Only the count is expected: the number of lines below that contain "find".
(Stored data begins)
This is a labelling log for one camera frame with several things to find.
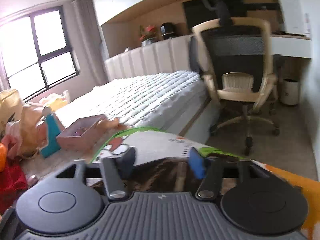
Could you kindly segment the brown corduroy garment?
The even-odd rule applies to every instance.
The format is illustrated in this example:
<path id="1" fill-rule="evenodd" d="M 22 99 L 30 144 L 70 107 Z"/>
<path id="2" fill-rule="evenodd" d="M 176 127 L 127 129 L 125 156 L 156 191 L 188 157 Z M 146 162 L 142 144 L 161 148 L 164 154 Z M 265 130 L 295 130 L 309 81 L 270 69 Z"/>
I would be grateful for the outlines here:
<path id="1" fill-rule="evenodd" d="M 201 181 L 196 179 L 186 160 L 166 158 L 135 167 L 122 183 L 129 193 L 187 191 L 195 194 Z"/>

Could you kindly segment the cartoon print play mat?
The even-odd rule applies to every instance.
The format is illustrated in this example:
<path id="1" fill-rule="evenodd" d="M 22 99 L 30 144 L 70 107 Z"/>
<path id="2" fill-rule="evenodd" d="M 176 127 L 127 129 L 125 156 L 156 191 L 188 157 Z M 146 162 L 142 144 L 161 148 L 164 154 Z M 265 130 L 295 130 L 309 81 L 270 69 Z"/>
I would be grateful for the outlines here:
<path id="1" fill-rule="evenodd" d="M 245 160 L 243 157 L 172 133 L 161 132 L 151 127 L 142 127 L 120 131 L 107 139 L 101 148 L 93 154 L 91 163 L 96 163 L 104 157 L 117 157 L 130 147 L 136 148 L 136 165 L 168 158 L 182 160 L 188 157 L 189 151 L 193 147 L 203 157 L 230 157 L 235 160 Z M 302 191 L 309 204 L 309 214 L 301 231 L 307 239 L 319 239 L 319 182 L 256 160 L 253 163 Z"/>

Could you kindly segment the pink cardboard box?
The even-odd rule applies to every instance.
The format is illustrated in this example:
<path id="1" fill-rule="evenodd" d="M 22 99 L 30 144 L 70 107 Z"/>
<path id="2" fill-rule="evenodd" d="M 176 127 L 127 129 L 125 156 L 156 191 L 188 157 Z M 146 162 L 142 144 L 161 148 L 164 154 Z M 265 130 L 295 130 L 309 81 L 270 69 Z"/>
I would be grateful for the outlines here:
<path id="1" fill-rule="evenodd" d="M 64 129 L 56 137 L 56 140 L 64 150 L 90 150 L 104 134 L 119 124 L 118 118 L 108 120 L 104 114 L 79 118 Z"/>

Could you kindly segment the white quilted mattress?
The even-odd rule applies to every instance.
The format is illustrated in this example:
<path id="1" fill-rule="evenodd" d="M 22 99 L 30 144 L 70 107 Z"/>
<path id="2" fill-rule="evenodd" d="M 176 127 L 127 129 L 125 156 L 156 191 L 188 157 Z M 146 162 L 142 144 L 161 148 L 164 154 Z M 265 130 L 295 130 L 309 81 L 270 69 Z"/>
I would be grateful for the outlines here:
<path id="1" fill-rule="evenodd" d="M 205 143 L 219 117 L 196 72 L 180 70 L 114 79 L 58 109 L 64 127 L 79 118 L 103 114 L 130 127 L 153 127 Z"/>

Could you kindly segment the yellow plush toy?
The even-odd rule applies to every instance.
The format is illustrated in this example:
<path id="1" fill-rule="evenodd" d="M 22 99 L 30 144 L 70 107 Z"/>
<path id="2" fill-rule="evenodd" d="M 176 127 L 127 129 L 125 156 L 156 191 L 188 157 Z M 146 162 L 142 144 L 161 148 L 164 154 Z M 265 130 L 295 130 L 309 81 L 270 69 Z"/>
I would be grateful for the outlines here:
<path id="1" fill-rule="evenodd" d="M 15 89 L 1 91 L 1 139 L 14 140 L 9 158 L 31 159 L 48 146 L 45 122 L 50 108 L 38 103 L 24 103 Z"/>

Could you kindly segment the white waste bin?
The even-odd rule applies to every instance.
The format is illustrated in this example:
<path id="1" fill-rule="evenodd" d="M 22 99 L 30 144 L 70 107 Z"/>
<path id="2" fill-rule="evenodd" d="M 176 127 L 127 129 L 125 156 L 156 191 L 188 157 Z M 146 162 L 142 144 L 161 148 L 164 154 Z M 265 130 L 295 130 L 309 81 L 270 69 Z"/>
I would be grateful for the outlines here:
<path id="1" fill-rule="evenodd" d="M 299 103 L 299 82 L 297 80 L 284 79 L 282 81 L 280 100 L 289 106 L 295 106 Z"/>

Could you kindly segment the beige mesh office chair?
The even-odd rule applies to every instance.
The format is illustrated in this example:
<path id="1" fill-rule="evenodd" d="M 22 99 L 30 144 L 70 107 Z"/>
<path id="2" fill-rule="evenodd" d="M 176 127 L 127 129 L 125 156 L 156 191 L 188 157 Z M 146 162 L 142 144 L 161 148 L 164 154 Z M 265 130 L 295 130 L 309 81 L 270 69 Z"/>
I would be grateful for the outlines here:
<path id="1" fill-rule="evenodd" d="M 278 98 L 277 75 L 271 53 L 268 21 L 247 16 L 244 0 L 201 0 L 216 18 L 192 27 L 189 43 L 191 70 L 199 73 L 213 101 L 238 102 L 240 116 L 210 127 L 210 133 L 243 122 L 246 127 L 244 155 L 253 147 L 251 122 L 265 122 L 279 135 L 279 125 L 258 116 L 272 95 Z"/>

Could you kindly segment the grey curtain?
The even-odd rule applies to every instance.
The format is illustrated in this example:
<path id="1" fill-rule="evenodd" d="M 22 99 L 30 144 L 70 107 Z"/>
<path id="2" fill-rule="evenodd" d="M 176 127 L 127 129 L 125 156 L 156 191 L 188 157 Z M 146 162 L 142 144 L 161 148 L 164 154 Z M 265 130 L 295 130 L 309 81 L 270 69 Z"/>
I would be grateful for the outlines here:
<path id="1" fill-rule="evenodd" d="M 76 22 L 85 50 L 85 57 L 93 79 L 97 85 L 107 83 L 101 55 L 101 35 L 97 24 L 92 0 L 74 0 L 72 2 Z"/>

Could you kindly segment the beige padded headboard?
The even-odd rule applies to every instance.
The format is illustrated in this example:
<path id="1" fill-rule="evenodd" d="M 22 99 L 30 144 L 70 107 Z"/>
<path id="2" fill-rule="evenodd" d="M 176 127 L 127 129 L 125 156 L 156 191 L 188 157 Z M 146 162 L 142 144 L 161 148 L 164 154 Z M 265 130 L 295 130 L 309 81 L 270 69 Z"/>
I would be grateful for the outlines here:
<path id="1" fill-rule="evenodd" d="M 107 59 L 108 80 L 189 70 L 190 38 L 190 35 L 171 38 Z"/>

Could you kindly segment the potted pink flower plant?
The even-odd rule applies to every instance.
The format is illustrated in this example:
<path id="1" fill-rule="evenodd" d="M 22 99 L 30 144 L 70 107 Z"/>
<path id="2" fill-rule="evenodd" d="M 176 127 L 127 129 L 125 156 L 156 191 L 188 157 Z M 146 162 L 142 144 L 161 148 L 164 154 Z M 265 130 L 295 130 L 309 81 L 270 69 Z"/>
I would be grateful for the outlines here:
<path id="1" fill-rule="evenodd" d="M 148 25 L 146 27 L 140 26 L 140 41 L 142 46 L 147 46 L 157 42 L 157 28 L 155 25 Z"/>

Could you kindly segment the black framed window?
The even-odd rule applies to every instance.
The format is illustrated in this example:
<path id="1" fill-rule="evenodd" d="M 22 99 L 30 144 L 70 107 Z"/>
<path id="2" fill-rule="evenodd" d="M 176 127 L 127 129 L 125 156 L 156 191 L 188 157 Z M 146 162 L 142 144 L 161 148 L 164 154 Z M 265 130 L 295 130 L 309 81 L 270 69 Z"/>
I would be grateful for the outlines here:
<path id="1" fill-rule="evenodd" d="M 1 25 L 4 79 L 24 100 L 79 75 L 62 7 Z"/>

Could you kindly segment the black round speaker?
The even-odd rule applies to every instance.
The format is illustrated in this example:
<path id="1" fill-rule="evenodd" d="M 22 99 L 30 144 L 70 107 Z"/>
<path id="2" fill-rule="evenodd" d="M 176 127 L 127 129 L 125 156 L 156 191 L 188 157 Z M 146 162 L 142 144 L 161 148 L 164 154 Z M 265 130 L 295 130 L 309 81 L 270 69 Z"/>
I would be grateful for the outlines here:
<path id="1" fill-rule="evenodd" d="M 172 22 L 163 23 L 160 30 L 164 40 L 177 37 L 176 26 Z"/>

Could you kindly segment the white desk top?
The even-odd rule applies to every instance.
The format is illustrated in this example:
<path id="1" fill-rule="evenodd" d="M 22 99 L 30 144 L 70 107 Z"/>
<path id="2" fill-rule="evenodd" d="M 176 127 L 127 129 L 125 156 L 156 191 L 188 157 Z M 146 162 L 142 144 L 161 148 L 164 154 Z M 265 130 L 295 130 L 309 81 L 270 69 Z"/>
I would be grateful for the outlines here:
<path id="1" fill-rule="evenodd" d="M 292 35 L 271 35 L 273 55 L 312 59 L 311 38 Z"/>

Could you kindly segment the black monitor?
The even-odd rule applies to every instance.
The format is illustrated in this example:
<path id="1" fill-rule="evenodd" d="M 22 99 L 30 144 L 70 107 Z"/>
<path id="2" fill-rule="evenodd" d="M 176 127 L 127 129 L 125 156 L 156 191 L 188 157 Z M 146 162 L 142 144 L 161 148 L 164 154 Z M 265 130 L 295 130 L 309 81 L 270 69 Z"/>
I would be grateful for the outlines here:
<path id="1" fill-rule="evenodd" d="M 227 0 L 225 2 L 232 17 L 246 17 L 247 10 L 244 3 Z M 183 2 L 183 9 L 188 30 L 203 22 L 219 18 L 215 11 L 208 10 L 202 0 L 191 0 Z"/>

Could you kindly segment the white box on desk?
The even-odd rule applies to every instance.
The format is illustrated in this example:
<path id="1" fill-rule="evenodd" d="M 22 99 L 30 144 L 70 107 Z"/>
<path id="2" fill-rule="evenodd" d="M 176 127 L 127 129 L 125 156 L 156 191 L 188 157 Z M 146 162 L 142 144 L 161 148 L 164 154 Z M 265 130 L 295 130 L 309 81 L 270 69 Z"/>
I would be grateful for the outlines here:
<path id="1" fill-rule="evenodd" d="M 278 0 L 283 25 L 286 33 L 291 35 L 311 37 L 305 26 L 305 16 L 299 0 Z"/>

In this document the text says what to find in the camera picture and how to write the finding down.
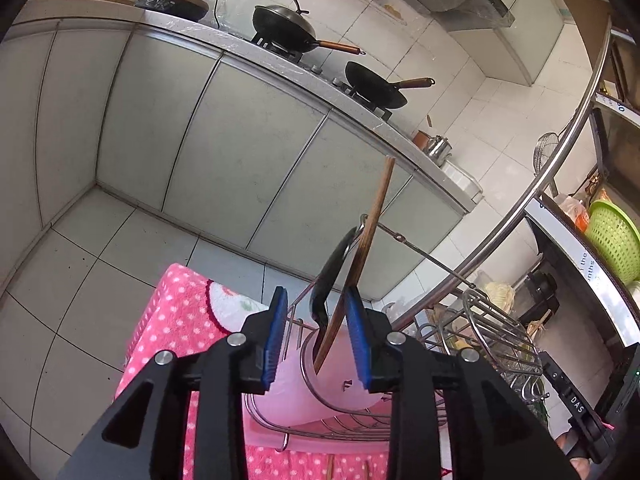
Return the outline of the person right hand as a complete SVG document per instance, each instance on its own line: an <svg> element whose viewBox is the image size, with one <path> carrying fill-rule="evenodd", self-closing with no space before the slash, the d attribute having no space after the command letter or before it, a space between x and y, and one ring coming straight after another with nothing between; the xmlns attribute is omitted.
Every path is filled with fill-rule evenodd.
<svg viewBox="0 0 640 480"><path fill-rule="evenodd" d="M582 449L577 432L575 430L565 431L554 440L556 445L570 460L579 478L582 480L587 479L590 473L591 460Z"/></svg>

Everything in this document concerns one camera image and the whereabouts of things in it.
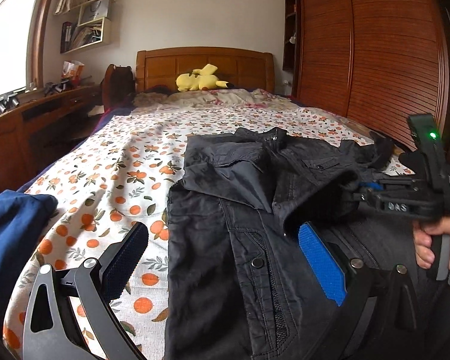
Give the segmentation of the person's right hand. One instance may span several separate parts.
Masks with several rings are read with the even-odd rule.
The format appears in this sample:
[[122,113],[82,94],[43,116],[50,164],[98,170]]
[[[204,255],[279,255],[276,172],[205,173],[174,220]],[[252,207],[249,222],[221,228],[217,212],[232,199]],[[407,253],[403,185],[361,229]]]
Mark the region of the person's right hand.
[[450,217],[444,217],[436,223],[413,222],[413,237],[415,245],[415,259],[419,267],[430,269],[435,261],[435,255],[432,251],[434,236],[450,236]]

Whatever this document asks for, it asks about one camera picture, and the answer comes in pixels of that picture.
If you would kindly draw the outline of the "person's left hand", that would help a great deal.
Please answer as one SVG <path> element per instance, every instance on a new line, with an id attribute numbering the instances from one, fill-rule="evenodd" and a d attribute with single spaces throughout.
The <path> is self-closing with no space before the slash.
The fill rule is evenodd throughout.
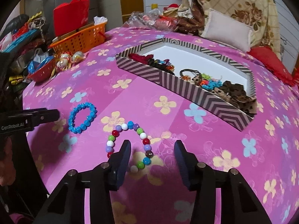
(Stored data ends)
» **Result**: 2